A fossil locality predictive model using weighted suitability analysis for the Early Cretaceous Cedar Mountain Formation, Utah, USA

Abstract

Hard work and chance are nearly always among the deciding factors in finding new, important, and productive paleontological localities. Fossil locality predictive models have the potential to maximize field time and increase chances to find important localities. This study uses remotely sensed data to design and test a fossil locality predictive model for the Early Cretaceous Cedar Mountain Formation. Landsat 8 OLI/TIRS data from known localities were summarized, reclassified, and used in a weighted suitability analysis to categorize fossil locality potential of the study area. Field work was conducted to test model functionality. Field observations were used to refine the weighted suitability analysis. Landsat 8 OLI/TIRS data alone offers a less accurate prescription of fossil locality potential.
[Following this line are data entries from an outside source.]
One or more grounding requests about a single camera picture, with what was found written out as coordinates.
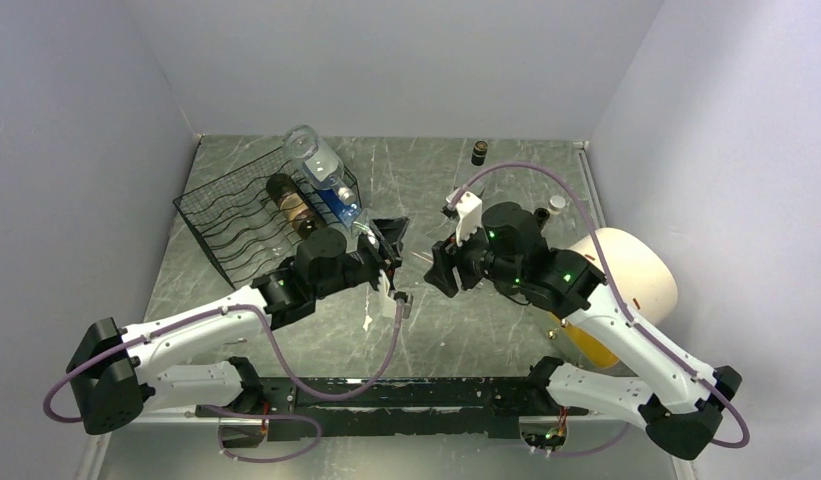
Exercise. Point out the black wire wine rack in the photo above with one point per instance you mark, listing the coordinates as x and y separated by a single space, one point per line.
243 232

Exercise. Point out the dark green wine bottle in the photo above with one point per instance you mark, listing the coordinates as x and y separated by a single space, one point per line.
541 217

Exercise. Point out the clear gold label bottle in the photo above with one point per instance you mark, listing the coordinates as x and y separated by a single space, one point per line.
479 153

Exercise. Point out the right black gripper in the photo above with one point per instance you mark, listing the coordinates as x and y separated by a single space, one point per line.
445 257

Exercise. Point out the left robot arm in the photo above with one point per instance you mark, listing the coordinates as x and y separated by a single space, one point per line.
116 372

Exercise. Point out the brown label wine bottle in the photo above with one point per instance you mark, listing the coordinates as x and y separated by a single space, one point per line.
290 200

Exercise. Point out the small clear capped bottle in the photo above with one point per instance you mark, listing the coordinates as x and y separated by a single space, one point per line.
557 205

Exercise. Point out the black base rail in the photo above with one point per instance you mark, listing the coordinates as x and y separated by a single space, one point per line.
497 407

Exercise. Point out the round clear silver-cap bottle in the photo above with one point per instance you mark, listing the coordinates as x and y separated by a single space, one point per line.
317 161

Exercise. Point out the blue square bottle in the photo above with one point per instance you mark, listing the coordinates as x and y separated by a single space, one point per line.
343 203

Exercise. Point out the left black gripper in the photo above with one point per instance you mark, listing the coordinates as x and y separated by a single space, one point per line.
389 231

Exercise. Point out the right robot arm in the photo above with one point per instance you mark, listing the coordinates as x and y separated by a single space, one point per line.
606 285

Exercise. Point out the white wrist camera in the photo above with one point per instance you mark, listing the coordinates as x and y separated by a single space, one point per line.
466 208
392 301

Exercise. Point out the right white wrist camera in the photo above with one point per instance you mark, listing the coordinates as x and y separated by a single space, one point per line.
466 208

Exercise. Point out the tall clear bottle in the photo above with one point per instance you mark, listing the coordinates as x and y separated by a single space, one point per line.
271 237

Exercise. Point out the white orange cylinder container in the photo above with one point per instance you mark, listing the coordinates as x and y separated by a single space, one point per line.
645 282

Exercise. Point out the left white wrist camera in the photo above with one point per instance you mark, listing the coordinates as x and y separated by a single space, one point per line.
392 301

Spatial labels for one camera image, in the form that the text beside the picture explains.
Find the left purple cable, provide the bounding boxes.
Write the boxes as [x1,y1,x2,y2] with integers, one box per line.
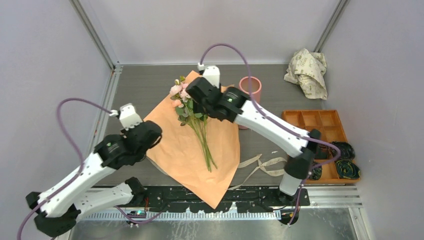
[16,97,163,240]

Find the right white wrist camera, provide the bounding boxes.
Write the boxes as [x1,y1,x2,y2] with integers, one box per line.
[197,62,221,88]

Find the pink cylindrical vase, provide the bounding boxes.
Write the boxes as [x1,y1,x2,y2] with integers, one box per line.
[235,76,263,130]

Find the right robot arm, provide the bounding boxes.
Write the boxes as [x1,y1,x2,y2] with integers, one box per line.
[186,77,321,206]

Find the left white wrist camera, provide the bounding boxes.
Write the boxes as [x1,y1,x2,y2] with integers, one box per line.
[108,103,143,131]

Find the green orange flower bouquet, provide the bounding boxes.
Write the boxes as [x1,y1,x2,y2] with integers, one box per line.
[143,70,241,210]

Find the crumpled printed paper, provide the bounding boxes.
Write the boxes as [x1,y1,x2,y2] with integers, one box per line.
[283,48,328,100]

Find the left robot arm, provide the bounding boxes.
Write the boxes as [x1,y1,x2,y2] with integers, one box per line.
[26,120,163,238]

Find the pink flowers with green stems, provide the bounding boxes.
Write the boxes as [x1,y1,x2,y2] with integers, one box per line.
[169,76,218,172]

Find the aluminium frame rail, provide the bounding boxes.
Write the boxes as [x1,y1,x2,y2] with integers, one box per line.
[82,63,123,161]

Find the orange compartment tray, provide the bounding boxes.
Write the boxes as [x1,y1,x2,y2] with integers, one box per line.
[281,110,361,185]

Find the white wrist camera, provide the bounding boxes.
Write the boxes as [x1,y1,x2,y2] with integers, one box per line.
[108,103,143,131]
[197,62,221,88]

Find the dark patterned rolled tie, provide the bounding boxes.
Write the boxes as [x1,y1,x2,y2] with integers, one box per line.
[331,141,356,161]
[315,144,330,160]
[335,160,361,180]
[308,166,323,181]

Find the cream printed ribbon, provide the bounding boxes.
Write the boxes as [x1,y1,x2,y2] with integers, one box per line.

Additional physical and environmental factors play a role in determining the chance of finding fossils. Slope degree and aspect data from known localities were summarized and analyzed to further refine the model. Forty percent of existing fossil localities within the final model boundaries were located on areas having the highest fossil locality potential as identified by the model. The usefulness of fossil locality predictive models is dependent upon the quality of input data and meth-ods used to determine fossil locality potential. To fully determine the quality of a fossil locality predictive model, field testing is ideal.